- Task description
Once the line with "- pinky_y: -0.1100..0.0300" is found in the entries below, print it and each following line exactly, stopping after the line with "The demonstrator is"; print nothing else.

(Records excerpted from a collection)
......

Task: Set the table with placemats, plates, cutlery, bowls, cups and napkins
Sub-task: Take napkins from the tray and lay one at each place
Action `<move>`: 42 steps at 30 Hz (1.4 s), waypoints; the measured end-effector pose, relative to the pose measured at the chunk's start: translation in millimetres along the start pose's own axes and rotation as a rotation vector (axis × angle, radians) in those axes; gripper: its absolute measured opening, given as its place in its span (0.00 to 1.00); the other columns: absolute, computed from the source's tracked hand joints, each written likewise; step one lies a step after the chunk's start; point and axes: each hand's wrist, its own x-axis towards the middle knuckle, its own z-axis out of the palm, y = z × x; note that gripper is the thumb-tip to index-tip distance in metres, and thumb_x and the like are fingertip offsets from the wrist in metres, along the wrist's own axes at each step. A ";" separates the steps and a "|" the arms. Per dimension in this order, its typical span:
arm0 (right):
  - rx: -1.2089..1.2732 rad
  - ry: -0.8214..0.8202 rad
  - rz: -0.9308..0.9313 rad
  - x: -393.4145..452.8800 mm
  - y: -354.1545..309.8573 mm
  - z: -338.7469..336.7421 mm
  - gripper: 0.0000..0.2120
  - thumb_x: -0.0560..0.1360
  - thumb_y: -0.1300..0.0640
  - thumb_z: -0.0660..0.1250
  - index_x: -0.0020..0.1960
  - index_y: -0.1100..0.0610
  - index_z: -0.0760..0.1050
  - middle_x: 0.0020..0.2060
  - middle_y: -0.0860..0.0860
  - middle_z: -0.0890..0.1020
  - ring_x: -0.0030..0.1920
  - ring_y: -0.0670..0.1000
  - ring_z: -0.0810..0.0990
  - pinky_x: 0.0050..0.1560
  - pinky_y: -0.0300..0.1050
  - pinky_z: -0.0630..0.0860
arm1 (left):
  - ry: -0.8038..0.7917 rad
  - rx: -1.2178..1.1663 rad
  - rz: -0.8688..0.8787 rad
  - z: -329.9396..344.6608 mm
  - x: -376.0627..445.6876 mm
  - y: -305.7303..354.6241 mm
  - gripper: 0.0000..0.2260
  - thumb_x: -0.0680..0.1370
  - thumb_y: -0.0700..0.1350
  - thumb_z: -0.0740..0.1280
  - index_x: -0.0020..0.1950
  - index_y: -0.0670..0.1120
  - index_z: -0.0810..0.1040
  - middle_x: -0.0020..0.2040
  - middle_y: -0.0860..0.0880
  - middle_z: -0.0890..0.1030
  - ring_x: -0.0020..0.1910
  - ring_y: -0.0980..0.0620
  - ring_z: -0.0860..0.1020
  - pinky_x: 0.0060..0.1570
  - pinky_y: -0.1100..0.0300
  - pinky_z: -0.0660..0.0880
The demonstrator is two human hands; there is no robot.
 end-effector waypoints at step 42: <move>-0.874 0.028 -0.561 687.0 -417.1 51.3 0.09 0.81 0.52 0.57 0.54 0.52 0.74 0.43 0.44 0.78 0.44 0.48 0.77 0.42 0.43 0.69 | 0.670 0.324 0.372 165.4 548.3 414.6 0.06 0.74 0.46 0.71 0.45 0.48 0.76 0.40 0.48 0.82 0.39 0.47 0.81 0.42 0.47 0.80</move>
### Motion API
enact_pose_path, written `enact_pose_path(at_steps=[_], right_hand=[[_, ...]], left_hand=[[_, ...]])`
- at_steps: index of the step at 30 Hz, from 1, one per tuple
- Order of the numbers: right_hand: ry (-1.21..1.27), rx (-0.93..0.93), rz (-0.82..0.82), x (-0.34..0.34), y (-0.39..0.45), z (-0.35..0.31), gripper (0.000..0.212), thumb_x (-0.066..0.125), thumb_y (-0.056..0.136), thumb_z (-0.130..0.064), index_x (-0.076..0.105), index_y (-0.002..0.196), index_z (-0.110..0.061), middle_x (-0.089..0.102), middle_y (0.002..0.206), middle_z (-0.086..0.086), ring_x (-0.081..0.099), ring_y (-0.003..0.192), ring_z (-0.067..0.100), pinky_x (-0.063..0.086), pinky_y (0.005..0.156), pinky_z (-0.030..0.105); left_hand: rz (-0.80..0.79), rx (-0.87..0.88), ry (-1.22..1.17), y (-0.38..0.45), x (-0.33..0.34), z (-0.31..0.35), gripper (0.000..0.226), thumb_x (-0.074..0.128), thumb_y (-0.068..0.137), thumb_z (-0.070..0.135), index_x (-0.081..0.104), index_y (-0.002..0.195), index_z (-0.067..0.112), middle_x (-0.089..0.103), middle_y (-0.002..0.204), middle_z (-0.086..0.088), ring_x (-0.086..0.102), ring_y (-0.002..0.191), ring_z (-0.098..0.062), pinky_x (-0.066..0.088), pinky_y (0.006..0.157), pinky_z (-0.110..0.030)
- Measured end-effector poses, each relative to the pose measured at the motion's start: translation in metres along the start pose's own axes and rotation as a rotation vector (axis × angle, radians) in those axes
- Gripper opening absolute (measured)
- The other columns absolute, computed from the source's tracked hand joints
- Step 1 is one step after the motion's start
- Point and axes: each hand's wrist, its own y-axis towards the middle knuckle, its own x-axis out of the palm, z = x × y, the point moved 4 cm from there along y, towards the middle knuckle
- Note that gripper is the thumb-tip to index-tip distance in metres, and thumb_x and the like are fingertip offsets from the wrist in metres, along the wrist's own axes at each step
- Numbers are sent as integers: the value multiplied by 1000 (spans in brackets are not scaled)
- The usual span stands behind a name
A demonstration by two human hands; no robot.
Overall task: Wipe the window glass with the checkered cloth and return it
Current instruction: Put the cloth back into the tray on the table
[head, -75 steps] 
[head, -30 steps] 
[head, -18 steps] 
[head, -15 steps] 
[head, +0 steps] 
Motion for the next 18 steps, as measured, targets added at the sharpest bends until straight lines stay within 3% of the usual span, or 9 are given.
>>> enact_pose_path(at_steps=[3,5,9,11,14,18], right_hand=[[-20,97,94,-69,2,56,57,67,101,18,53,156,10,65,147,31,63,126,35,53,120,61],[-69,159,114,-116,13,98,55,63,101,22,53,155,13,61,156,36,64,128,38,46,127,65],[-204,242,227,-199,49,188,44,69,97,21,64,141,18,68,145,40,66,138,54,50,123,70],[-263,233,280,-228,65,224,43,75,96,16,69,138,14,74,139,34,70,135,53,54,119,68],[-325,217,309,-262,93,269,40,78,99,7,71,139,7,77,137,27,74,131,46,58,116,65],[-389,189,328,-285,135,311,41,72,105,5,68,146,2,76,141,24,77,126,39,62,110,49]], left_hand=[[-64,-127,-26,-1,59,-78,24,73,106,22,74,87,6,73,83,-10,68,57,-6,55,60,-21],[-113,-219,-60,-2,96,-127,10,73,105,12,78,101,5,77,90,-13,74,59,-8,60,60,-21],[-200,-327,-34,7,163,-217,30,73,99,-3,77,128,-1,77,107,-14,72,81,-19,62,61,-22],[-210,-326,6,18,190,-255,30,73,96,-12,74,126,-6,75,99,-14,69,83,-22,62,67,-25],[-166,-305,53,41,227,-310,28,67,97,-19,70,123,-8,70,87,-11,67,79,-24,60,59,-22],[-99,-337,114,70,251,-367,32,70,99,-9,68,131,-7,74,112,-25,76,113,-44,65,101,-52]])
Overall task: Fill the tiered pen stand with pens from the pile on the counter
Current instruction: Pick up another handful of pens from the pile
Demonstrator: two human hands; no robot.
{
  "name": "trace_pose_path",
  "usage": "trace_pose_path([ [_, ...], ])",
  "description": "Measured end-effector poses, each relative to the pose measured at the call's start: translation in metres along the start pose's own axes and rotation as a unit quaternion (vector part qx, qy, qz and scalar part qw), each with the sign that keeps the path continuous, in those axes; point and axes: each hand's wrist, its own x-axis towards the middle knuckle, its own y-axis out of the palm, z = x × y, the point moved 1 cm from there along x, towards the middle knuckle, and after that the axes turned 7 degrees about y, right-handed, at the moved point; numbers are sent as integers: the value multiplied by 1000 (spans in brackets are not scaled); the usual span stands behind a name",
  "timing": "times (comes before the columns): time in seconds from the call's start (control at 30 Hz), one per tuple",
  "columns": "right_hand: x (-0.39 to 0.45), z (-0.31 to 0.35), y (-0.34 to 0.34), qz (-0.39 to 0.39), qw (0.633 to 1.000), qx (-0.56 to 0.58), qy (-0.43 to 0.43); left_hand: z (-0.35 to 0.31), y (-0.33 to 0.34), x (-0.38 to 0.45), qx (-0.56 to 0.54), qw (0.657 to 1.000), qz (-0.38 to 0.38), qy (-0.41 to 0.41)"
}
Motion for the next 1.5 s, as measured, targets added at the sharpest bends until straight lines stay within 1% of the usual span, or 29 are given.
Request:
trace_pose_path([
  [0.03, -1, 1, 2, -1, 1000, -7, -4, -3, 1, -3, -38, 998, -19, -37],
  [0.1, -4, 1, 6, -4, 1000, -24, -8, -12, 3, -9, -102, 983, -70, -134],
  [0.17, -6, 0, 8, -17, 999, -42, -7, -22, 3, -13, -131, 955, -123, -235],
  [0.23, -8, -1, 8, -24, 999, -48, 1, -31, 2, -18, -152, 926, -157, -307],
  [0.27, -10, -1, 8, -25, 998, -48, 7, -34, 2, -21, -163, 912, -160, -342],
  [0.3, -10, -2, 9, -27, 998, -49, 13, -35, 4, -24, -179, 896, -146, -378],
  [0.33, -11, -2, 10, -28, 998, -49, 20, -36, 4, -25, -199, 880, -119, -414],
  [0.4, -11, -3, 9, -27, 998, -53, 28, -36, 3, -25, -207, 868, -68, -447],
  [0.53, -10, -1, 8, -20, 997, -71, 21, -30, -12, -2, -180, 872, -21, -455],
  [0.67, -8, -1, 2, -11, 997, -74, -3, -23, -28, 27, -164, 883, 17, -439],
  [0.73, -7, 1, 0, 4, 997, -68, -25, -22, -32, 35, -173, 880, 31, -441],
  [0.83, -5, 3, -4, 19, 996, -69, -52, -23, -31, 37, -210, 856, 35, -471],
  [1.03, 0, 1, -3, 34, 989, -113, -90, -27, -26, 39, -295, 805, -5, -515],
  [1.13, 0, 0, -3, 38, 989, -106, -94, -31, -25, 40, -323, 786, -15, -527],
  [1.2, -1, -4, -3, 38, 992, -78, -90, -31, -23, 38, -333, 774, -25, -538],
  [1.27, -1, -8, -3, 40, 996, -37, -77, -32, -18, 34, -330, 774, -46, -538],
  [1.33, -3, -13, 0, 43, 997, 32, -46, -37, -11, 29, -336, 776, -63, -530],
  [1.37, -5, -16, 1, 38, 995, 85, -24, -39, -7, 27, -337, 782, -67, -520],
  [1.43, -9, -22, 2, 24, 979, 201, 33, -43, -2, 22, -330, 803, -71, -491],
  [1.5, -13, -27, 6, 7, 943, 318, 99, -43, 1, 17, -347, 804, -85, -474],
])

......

- Answer to the exercise
  - pinky_y: -0.1100..0.0300
  - pinky_z: -0.0660..0.0880
The demonstrator is two human hands; there is no robot.

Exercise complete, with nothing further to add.